DATA SUPPLIED
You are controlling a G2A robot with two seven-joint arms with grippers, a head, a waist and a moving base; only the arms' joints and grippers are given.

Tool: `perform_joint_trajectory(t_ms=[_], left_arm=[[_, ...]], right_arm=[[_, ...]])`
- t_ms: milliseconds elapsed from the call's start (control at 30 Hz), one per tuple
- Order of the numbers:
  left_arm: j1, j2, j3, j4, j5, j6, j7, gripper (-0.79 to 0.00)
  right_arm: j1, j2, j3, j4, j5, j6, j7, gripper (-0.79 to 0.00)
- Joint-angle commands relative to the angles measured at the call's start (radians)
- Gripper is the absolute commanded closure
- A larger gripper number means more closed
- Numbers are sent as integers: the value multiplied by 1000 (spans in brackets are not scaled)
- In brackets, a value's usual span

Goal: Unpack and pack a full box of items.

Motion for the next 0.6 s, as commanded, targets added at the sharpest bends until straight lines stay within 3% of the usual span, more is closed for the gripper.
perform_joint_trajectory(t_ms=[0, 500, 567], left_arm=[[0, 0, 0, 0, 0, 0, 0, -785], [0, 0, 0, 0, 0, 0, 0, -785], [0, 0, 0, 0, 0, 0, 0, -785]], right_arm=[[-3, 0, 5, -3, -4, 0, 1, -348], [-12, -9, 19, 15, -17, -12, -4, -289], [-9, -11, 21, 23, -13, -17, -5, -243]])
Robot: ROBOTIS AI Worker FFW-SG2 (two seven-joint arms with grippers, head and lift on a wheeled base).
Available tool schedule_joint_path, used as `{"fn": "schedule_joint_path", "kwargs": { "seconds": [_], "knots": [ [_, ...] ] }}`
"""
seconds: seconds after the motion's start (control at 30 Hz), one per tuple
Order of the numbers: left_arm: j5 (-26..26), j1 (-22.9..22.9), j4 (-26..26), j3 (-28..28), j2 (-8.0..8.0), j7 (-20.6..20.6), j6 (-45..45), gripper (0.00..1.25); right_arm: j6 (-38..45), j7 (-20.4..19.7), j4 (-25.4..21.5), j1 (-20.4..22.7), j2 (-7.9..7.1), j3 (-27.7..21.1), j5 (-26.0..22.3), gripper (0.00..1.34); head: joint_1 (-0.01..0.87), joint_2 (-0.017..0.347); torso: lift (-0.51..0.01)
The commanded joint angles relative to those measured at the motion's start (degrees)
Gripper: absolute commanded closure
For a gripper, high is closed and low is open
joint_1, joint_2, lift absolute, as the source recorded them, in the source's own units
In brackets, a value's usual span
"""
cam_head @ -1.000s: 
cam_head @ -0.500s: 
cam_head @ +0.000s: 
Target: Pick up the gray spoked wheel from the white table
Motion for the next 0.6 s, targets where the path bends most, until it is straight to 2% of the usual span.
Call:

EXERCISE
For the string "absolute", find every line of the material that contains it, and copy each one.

WRITTEN ANSWER
- Gripper is the absolute commanded closure
Gripper: absolute commanded closure
joint_1, joint_2, lift absolute, as the source recorded them, in the source's own units

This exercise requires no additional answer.